Konstantine raises 2 good points:
* restrict to create operation. In order to make this work the time has to be
applied at close event otherwise you run into the situation that Ragu raises
about the file taking a long time to write its last block.
* restrict times to be <= the NN's current time,
This could run into problems with distcp betweens two hdfs clusters with
clocks out sync,
While the extended create operation works for our use case, there are few
advantages to the utimes() approach:
- handles other use cases we haven't thought of today
- if we provide partial posix compatibility in the future, one could use
posix's restore/untar tools
Hence I am in favour of:
FileSystem.utimes(path, modTime, aTime).
+1
> access times of HDFS files
> --------------------------
>
> Key: HADOOP-1869
> URL: https://issues.apache.org/jira/browse/HADOOP-1869
> Project: Hadoop Core
> Issue Type: New Feature
> Components: dfs
> Reporter: dhruba borthakur
> Assignee: dhruba borthakur
> Fix For: 0.19.0
>
> Attachments: accessTime1.patch, accessTime4.patch, accessTime5.patch,
> accessTime6.patch
>
>
> HDFS should support some type of statistics that allows an administrator to
> determine when a file was last accessed.
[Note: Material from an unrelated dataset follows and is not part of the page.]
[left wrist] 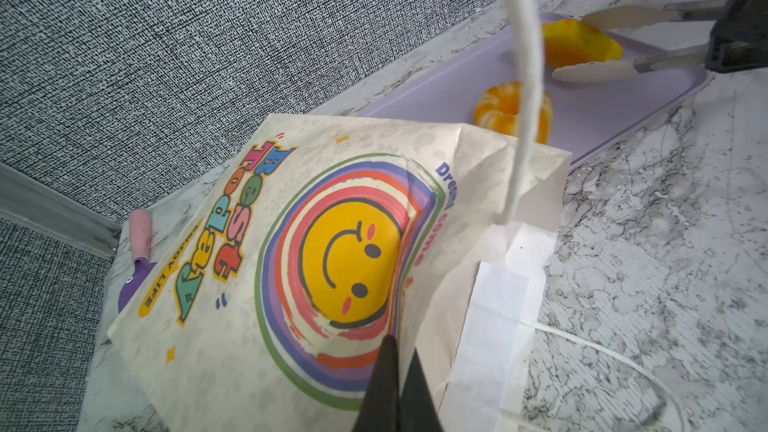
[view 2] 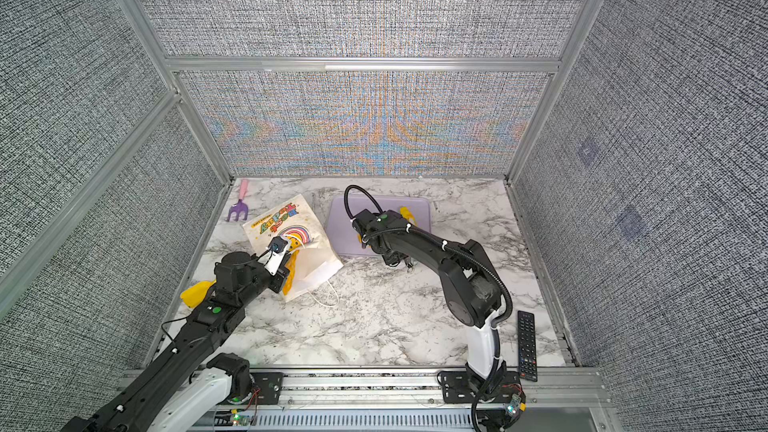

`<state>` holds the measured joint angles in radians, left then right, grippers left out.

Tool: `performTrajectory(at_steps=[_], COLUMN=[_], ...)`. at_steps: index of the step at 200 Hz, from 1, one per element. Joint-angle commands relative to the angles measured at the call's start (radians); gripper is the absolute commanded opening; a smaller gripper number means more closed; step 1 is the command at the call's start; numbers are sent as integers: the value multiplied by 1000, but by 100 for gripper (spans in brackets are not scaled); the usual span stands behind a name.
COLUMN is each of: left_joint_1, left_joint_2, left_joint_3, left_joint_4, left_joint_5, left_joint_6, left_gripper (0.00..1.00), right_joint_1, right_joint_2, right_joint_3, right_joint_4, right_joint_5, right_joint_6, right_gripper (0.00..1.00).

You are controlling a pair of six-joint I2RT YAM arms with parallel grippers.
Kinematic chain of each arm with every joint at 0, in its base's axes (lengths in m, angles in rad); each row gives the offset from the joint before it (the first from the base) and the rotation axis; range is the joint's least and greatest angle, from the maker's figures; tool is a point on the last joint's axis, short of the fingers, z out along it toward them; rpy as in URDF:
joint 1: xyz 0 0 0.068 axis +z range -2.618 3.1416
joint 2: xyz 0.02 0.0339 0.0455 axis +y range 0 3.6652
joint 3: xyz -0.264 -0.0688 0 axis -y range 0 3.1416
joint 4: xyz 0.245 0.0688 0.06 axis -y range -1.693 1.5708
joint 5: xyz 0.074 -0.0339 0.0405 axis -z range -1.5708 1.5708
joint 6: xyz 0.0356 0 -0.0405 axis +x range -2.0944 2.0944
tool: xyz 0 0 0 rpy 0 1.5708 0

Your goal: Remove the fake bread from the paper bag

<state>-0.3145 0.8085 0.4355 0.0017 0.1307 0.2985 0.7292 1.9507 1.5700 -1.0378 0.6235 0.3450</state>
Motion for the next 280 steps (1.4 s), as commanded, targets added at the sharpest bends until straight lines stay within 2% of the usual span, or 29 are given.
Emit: performTrajectory(at_steps=[1, 77, 112, 136, 150, 162, 188, 205, 243, 280], left_joint_1=[-1, -1, -1, -1, -2, -1, -2, -2, -1, -2], left_joint_2=[1, 5, 1, -2, -5, -6, -8, -9, -14, -11], left_joint_3=[12, 14, 16, 14, 14, 12, 12, 14, 11, 11], left_joint_4=[2, 3, 1, 0, 0, 0, 1, -1, -2, -1], left_joint_5=[20, 22, 20, 20, 20, 21, 21, 22, 19, 18], left_joint_6=[-9, -4, -4, -4, -6, -8, -9, -8, -10, -9], left_gripper=[0, 0, 0, 0, 0, 0, 0, 0, 0, 0], right_joint_1=[-1, -2, -13, -45, -86, -131, -259, -363, -554, -635], right_joint_2=[-16, -81, -142, -218, -280, -330, -412, -438, -407, -342], right_joint_3=[13, 38, 20, -38, -94, -139, -223, -263, -295, -288], right_joint_4=[-36, -87, -55, 35, 96, 136, 196, 232, 290, 349], right_joint_5=[-23, -48, -107, -214, -281, -330, -419, -488, -620, -748], right_joint_6=[29, 43, 51, 50, 59, 63, 45, 23, -41, -77], right_gripper=[50, 50, 50, 50, 48, 41, 14, 4, 0, 0])
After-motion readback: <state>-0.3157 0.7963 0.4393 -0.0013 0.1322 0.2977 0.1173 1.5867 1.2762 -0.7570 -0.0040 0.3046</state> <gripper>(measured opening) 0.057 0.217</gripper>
> Since HDFS does not have quotas yet, it is likely that users keep on
> accumulating files in their home directories without much regard to the
> amount of space they are occupying. This causes memory-related problems with
> the namenode.
> Access times are costly to maintain. AFS does not maintain access times. I
> thind DCE-DFS does maintain access times with a coarse granularity.
> One proposal for HDFS would be to implement something like an "access bit".
> 1. This access-bit is set when a file is accessed. If the access bit is
> already set, then this call does not result in a transaction.
> 2. A FileSystem.clearAccessBits() indicates that the access bits of all files
> need to be cleared.
> An administrator can effectively use the above mechanism (maybe a daily cron
> job) to determine files that are recently used.